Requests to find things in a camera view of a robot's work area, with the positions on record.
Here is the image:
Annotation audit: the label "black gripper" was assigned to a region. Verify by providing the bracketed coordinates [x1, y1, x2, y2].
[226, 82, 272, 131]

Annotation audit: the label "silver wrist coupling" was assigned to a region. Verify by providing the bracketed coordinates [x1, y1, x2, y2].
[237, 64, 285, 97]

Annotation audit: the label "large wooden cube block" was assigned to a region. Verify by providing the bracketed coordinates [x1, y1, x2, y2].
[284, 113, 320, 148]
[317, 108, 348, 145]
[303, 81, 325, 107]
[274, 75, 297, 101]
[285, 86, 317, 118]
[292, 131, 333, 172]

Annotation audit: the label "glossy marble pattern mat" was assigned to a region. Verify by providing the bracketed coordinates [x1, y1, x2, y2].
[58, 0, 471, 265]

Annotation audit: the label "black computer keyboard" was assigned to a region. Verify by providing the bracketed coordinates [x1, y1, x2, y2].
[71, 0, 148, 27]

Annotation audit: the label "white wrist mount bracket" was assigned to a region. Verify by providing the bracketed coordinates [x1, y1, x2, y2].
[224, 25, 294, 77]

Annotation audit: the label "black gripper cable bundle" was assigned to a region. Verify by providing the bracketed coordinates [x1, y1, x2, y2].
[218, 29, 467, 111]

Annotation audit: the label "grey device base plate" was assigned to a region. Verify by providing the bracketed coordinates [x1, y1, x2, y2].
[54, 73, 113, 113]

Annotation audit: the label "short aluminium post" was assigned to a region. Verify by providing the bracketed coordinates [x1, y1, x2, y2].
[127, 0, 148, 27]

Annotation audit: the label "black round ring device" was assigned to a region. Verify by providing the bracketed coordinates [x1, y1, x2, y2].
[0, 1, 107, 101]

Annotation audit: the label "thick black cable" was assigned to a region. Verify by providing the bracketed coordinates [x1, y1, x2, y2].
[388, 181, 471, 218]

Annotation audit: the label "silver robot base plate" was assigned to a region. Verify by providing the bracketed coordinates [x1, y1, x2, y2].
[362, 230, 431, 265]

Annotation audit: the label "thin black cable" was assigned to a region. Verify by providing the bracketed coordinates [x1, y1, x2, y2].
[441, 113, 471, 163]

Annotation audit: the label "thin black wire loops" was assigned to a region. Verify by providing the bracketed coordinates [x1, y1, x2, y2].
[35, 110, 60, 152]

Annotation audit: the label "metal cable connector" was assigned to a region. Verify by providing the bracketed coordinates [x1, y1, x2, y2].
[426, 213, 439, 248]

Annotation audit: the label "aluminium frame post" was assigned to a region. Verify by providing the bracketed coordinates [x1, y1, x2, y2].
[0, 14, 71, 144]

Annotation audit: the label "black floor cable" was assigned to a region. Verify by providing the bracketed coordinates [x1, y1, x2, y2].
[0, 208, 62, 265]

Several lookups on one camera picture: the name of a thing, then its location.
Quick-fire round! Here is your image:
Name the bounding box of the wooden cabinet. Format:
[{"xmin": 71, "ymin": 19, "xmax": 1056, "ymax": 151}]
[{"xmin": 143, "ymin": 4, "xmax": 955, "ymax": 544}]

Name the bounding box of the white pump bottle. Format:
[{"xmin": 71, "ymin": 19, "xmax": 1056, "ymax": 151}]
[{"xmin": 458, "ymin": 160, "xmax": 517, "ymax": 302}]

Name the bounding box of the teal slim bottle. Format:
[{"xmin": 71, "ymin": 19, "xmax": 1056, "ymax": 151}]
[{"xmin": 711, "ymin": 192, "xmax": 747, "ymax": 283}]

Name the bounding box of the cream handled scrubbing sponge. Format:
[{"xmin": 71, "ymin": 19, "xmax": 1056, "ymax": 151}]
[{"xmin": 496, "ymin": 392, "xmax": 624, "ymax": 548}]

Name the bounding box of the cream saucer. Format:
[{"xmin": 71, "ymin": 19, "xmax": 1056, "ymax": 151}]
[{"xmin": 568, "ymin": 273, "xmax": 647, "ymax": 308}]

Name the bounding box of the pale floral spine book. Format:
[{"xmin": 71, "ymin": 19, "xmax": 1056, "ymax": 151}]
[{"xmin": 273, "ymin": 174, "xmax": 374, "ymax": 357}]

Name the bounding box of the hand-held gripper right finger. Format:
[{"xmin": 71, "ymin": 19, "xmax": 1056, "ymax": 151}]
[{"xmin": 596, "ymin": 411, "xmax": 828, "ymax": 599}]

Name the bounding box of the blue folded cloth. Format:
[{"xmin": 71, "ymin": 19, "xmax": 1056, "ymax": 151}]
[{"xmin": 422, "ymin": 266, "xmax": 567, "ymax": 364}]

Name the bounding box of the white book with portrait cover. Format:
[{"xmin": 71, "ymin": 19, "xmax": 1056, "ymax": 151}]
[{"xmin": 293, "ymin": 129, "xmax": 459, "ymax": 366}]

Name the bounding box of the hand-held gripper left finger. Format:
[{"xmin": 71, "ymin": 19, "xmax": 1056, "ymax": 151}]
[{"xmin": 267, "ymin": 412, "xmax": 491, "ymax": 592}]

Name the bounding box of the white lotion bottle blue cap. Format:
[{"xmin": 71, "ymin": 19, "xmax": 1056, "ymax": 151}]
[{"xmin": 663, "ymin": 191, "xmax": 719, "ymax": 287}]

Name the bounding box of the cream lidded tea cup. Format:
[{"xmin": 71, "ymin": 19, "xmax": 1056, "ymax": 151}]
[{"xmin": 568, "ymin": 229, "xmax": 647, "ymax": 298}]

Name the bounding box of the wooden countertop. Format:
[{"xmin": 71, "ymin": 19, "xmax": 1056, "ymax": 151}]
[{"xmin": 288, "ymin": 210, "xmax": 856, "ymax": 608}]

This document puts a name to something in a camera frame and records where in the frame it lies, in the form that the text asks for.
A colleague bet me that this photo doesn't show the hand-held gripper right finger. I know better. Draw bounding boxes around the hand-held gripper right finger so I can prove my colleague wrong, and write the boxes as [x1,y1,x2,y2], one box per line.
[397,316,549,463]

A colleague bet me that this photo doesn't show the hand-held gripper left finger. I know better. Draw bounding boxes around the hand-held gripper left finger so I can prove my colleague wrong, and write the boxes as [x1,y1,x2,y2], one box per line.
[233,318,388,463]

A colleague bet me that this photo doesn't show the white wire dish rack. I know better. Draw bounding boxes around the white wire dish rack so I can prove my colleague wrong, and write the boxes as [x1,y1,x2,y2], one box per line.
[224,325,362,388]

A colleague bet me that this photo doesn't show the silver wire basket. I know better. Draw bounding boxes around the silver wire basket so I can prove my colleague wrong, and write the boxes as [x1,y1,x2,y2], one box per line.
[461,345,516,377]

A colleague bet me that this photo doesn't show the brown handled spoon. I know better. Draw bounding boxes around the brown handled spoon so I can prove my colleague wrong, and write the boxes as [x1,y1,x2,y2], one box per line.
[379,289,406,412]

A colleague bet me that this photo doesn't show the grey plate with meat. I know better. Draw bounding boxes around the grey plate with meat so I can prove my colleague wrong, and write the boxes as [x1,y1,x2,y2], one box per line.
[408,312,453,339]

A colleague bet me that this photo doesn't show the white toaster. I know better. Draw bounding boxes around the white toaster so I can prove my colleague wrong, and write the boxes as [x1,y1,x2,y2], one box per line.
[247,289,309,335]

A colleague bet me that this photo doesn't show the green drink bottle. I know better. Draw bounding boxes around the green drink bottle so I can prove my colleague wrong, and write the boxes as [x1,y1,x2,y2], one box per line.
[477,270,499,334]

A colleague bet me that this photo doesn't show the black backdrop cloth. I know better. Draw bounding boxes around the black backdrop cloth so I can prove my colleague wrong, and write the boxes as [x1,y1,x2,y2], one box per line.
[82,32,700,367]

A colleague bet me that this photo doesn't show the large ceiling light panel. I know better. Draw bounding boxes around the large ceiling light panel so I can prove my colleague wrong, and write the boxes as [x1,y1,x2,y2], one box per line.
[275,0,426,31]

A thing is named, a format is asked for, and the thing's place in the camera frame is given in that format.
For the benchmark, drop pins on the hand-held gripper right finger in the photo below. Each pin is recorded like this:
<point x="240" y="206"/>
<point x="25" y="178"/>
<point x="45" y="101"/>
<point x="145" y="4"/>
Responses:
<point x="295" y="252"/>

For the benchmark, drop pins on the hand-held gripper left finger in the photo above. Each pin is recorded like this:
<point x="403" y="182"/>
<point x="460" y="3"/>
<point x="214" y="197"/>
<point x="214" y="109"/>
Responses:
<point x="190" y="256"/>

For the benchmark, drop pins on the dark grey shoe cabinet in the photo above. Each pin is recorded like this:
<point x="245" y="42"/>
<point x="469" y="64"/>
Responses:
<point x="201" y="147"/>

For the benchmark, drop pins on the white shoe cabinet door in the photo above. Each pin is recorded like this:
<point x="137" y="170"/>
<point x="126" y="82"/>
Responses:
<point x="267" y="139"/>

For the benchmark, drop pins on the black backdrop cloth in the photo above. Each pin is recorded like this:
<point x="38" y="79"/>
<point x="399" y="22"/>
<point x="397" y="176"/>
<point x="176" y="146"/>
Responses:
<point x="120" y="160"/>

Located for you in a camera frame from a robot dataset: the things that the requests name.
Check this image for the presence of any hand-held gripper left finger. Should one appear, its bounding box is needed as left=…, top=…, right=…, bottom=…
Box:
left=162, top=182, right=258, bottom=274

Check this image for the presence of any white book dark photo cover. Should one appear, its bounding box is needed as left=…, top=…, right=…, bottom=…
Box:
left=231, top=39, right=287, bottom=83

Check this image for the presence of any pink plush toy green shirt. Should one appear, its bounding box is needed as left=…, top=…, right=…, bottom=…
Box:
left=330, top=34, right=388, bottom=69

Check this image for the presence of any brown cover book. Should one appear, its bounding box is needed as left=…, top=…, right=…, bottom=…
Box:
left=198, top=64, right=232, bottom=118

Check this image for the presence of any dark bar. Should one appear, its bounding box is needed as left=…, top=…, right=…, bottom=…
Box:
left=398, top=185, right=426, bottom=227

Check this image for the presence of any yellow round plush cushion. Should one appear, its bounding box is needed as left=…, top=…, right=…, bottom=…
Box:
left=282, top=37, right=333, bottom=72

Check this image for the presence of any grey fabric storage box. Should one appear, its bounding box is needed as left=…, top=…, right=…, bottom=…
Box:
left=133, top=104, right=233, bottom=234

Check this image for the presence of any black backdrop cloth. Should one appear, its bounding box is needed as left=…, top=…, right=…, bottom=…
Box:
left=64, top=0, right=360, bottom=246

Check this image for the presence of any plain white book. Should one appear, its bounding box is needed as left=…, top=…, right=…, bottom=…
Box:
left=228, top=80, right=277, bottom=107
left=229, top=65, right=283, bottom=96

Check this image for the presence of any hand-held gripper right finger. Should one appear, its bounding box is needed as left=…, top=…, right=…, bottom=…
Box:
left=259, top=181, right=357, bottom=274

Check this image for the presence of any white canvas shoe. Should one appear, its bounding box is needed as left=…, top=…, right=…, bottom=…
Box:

● ● ● ● ●

— PROBLEM REQUIREMENTS —
Retype the portion of the data above that starts on the line with "Located for you" and finishes on the line with "Check this image for the presence of any dark", including both of those lines.

— ANSWER TO THIS PROBLEM —
Located for you in a camera frame from a robot dataset: the things that the requests name.
Check this image for the presence of any hand-held gripper left finger. Should one appear, its bounding box is needed as left=…, top=…, right=…, bottom=…
Box:
left=162, top=182, right=258, bottom=274

Check this image for the presence of any white book dark photo cover. Should one appear, its bounding box is needed as left=…, top=…, right=…, bottom=…
Box:
left=231, top=39, right=287, bottom=83

Check this image for the presence of any pink plush toy green shirt. Should one appear, its bounding box is needed as left=…, top=…, right=…, bottom=…
Box:
left=330, top=34, right=388, bottom=69

Check this image for the presence of any brown cover book. Should one appear, its bounding box is needed as left=…, top=…, right=…, bottom=…
Box:
left=198, top=64, right=232, bottom=118

Check this image for the presence of any dark bar. Should one appear, its bounding box is needed as left=…, top=…, right=…, bottom=…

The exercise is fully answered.